Try it: Find every line in the entries that holds the string "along" and report it.

Dataset excerpts:
*** Block opens ***

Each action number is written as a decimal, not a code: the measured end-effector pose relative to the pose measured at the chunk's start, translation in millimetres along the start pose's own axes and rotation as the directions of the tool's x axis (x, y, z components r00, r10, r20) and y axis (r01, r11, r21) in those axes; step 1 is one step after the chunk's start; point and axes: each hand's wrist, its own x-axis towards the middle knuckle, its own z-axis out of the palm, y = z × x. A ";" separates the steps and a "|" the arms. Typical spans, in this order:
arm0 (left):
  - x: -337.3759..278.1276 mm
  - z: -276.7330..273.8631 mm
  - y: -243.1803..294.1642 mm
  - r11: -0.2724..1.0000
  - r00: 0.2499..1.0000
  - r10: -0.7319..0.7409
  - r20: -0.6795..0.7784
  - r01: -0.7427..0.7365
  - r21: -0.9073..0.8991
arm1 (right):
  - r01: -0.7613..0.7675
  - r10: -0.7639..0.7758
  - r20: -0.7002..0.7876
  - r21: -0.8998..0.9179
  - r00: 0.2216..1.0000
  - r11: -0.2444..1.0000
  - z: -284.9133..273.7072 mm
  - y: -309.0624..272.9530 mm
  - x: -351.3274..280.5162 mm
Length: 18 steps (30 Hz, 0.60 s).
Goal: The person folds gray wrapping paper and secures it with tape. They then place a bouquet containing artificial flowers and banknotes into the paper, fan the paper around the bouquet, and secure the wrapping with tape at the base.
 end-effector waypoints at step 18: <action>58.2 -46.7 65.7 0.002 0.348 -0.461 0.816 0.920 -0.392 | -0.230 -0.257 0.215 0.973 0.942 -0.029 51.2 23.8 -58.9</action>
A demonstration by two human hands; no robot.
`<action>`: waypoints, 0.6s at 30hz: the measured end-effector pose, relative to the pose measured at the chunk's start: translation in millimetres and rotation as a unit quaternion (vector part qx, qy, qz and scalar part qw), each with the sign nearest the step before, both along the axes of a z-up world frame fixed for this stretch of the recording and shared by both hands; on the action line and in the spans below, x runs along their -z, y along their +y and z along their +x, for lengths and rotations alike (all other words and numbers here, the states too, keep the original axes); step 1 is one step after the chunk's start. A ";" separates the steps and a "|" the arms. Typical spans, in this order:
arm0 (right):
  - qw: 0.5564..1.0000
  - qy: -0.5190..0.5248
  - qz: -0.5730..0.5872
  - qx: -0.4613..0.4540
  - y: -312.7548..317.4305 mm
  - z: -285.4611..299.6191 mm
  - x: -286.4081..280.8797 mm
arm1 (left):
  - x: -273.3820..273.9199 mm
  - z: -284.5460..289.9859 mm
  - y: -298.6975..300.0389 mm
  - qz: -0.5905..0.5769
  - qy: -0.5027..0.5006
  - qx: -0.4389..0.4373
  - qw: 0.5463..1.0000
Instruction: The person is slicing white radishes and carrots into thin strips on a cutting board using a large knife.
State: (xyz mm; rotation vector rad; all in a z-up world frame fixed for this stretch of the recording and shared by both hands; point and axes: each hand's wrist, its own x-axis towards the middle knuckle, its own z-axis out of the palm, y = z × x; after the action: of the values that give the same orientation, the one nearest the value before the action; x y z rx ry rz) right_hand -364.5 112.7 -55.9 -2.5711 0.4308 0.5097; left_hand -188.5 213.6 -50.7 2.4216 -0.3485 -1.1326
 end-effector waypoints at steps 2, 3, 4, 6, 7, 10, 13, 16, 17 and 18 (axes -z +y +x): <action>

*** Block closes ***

Task output:
Each action number is written as a decimal, not a code: the measured end-effector pose relative to the pose measured at the chunk's start, translation in millimetres along the start pose's own axes and rotation as the directions of the tool's x axis (x, y, z components r00, r10, r20) and y axis (r01, r11, r21) in those axes; step 1 is one step after the chunk's start; point and axes: each hand's wrist, its own x-axis towards the middle knuckle, its own z-axis out of the palm, y = z × x. A ";" separates the steps and a "|" the arms. Typical spans, in this order:
`<action>`: waypoints, 0.6s at 30hz: the measured end-effector pose, relative to the pose measured at the chunk's start: translation in millimetres and rotation as a unit quaternion (vector part qx, qy, qz and scalar part qw), each with the sign nearest the step before, both along the axes of a z-up world frame fixed for this stretch of the recording and shared by both hands; on the action line and in the spans below, x runs along their -z, y along their +y and z along their +x, for lengths and rotations alike (all other words and numbers here, the states too, keep the original axes); step 1 is one step after the chunk's start. A ";" separates the steps and a "|" the arms. Typical spans, in this order:

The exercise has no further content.